Sergio, interpretato da Carlo Verdone,è un goffo venditore porta a porta di enciclopedie, che vive con l’amico Marcello (Christian De Sica) e si sente intrappolato dal rapporto con la compagna Rossella. La sua vita procede senza grandi slanci finché il caso non decide di dargli un’improbabile seconda chance. A causa di uno strano malinteso e di una buona dose di fortuna, quando incontrata la bella Nadia (Eleonora Giorgi), sua ignara collega ed entusiasta fan di Lucio Dalla, decide di cogliere l’opportunità per fuggire dal grigiore quotidiano e di spacciarsi per un produttore musicale di successo. I due si imbarcheranno così in una sgangherata avventura che li porterà proprio dal cantante bolognese.

La scelta del titolo Borotalco è nata da un’osservazione di Carlo Verdone a Eleonora Giorgi durante la descrizione della trama fatta al telefono, il quale definì il film «leggero come una nuvola, come borotalco».

Anche se questa fortunata pellicola non mancò di creare problemi all’attore e regista romano.

Quando scelse il titolo, Verdone era convinto che fosse il nome di un prodotto chimico e non un marchio registrato. Per questa ragione, il giorno in cui uno dei produttori del film gli mostrò la lettera di uno studio legale che, per conto del gruppo Manetti&Roberts minacciava guerra in tribunale, vide immediatamente insidiato tutto il rinnovato ‘potere contrattuale’ con il quale era certo di poter approcciare al lavoro successivo.

In realtà la vicenda si risolse rapidamente con un semplice confronto tra la Cecchi Gori e l’azienda produttrice, nel quale fu reso evidente che lo straordinario successo del film poteva essere solo una grande opportunità commerciale, una pubblicità involontaria e gratuita.

Da non trascurare la colonna sonora curata da Lucio Dalla (che diventa quasi un protagonista nel film), da Fabio Liberatori e dagli Stadio.

Tra i brani del film a firma del gruppo ci sono Chi te l’ha detto? e Grande figlio di puttana che, proprio grazie al lungometraggio, godranno di grande popolarità (secondo le dichiarazioni del leader degli Stadio, Gaetano Curreri).
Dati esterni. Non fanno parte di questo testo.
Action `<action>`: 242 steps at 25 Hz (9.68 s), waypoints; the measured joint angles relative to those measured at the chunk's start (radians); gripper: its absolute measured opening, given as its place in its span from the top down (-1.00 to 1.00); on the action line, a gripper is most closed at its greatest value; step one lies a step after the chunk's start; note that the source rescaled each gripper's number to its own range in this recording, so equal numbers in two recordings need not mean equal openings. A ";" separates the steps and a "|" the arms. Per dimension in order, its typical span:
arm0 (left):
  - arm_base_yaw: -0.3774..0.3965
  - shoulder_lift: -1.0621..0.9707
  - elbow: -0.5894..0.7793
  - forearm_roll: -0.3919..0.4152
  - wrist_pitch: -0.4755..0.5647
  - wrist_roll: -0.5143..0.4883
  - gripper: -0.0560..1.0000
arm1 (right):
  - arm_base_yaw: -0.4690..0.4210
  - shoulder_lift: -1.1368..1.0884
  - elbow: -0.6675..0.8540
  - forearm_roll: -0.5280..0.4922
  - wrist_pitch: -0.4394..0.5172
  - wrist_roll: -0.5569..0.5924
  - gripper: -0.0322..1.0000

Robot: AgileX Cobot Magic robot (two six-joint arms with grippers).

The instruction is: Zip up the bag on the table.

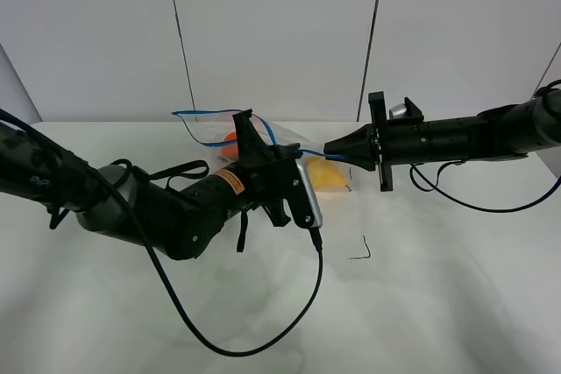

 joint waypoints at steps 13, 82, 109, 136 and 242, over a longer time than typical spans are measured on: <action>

Firmati da Lucio Dalla, invece, sono i brani Cara, L’ultima luna (che accompagna i titoli di testa) ed estratti strumentali di Meri Luis e Futura.

Va doverosamente ricordato che le musiche di Borotalco hanno ricevuto un David di Donatello e un Nastro d’argento.

Borotalco è un film leggero nel senso migliore del termine, una divertente storia nella quale sono poche le cose che vanno come ci si aspetterebbe e che, pur con quella vena di malinconia propria di Carlo Verdone, ben rappresenta il cinema e la società italiana degli anni ’80.